59. Başvurucunun karar düzeltme talebi, Yargıtay 8. Hukuk
Dairesinin 20/5/2014 tarihli ilamında belirtilen "...somut olayda 12/02/2014 tarihinde Yargıtay onama kararı
usulüne uygun olarak davacılar vekiline tebliğ edilmiştir. Davacılar vekili,
28/02/2014 tarihli dilekçesi ile karar düzeltme isteğinde bulunmuştur. Karar
düzeltme süresi, 27/02/2014 tarihi çalışma saati bitimi olup tebliğ tarihinden
karar düzeltme dilekçesinin verildiği tarihe kadar Kanunda belirtilen 15 günlük
karar düzeltme süresi geçmiş bulunmaktadır. Süresinden sonra yapılan karar
düzeltme istemi geçersizdir." gerekçesi ile reddedilmiştir.

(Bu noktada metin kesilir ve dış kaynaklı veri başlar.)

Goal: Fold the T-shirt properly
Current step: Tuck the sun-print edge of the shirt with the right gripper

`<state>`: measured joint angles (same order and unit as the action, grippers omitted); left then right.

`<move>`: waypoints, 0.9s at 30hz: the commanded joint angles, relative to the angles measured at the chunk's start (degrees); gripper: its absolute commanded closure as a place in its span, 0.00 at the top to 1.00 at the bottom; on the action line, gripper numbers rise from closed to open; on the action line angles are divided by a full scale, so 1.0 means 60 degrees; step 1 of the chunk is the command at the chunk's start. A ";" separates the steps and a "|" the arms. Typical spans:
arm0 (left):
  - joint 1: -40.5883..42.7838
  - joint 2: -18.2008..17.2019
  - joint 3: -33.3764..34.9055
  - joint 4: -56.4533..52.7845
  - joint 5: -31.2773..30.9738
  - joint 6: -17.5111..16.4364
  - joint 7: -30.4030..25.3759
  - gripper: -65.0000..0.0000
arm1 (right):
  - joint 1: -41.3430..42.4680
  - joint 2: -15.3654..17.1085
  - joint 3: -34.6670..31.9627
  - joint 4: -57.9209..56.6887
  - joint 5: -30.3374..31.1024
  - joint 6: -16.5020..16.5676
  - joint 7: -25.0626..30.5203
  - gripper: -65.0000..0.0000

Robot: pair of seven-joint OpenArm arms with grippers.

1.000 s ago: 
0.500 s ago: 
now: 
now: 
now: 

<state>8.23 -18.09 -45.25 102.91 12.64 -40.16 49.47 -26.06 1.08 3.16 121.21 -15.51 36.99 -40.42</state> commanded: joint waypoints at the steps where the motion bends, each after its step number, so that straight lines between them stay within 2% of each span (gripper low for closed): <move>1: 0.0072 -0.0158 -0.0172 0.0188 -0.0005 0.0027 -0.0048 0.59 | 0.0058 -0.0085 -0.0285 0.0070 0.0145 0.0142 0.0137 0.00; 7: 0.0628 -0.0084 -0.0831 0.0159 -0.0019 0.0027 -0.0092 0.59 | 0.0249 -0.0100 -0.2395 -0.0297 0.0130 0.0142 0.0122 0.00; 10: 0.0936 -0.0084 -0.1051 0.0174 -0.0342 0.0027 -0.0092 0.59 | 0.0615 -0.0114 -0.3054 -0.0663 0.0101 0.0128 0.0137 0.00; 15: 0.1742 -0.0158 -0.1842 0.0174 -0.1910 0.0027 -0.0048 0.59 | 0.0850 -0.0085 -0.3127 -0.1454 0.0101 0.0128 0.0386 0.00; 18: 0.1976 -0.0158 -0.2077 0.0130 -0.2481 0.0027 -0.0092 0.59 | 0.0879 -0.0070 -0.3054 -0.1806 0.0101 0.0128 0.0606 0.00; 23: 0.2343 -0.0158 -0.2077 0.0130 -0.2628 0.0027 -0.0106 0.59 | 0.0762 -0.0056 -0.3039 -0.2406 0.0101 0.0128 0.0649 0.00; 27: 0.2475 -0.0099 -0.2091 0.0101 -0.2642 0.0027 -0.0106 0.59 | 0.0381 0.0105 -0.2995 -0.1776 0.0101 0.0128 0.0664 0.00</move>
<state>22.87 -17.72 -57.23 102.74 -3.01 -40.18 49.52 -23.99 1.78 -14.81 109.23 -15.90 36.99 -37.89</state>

60. Yukarıda belirtilen tespitler ışığında 12/2/2014 tarihinde
Yargıtay 8. Hukuk Dairesinin 16/12/2013 tarihli ilamını tebellüğ eden
başvurucuların UYAP sistemi üzerinden ilama karşı 27/2/2014 tarihinde karar
düzeltme talebinde bulunmalarına rağmen dilekçenin Mahkeme görevlileri
tarafından yasal süre dolduktan bir gün sonra yani 28/2/2014 tarihinde işleme
konulması nedeniyle bu tarihi esas alarak karar düzeltme dilekçesini süre
yönünden reddetmesinin öngörülebilirlik sınırları içerisinde olduğunun değerlendirilemeyeceğini,
Mahkeme yazı işlerinin gecikmesinden kaynaklanan uygulamanın yanlış bir olguya
dayanılarak açık bir hata ile gerçekleştirildiği ve başvurucuların kanun yolunu
kullanması imkânını ortadan kaldırdığı, başvurucular üzerinde ağır bir yüke sebep
olduğu, başvurucuların katlanmak zorunda kaldığı külfetin hedeflenen meşru
amaçlarla orantısız olduğu; dolayısıyla müdahalenin ölçülü olmadığı sonucuna
ulaşılmıştır.
61. Yukarıda açıklanan nedenlerle başvurucuların Anayasa’nın 36.
maddesinde güvence altına alınan adil yargılanma hakkı kapsamında mahkemeye
erişim haklarının ihlal edildiğine karar verilmesi gerekir.
3. 6216 Sayılı Kanun"un 50. Maddesi Yönünden
62. 30/3/2011 tarihli ve 6216 sayılı Anayasa Mahkemesinin
Kuruluşu ve Yargılama Usulleri Hakkında Kanun’un 50. maddesinin (1) ve (2)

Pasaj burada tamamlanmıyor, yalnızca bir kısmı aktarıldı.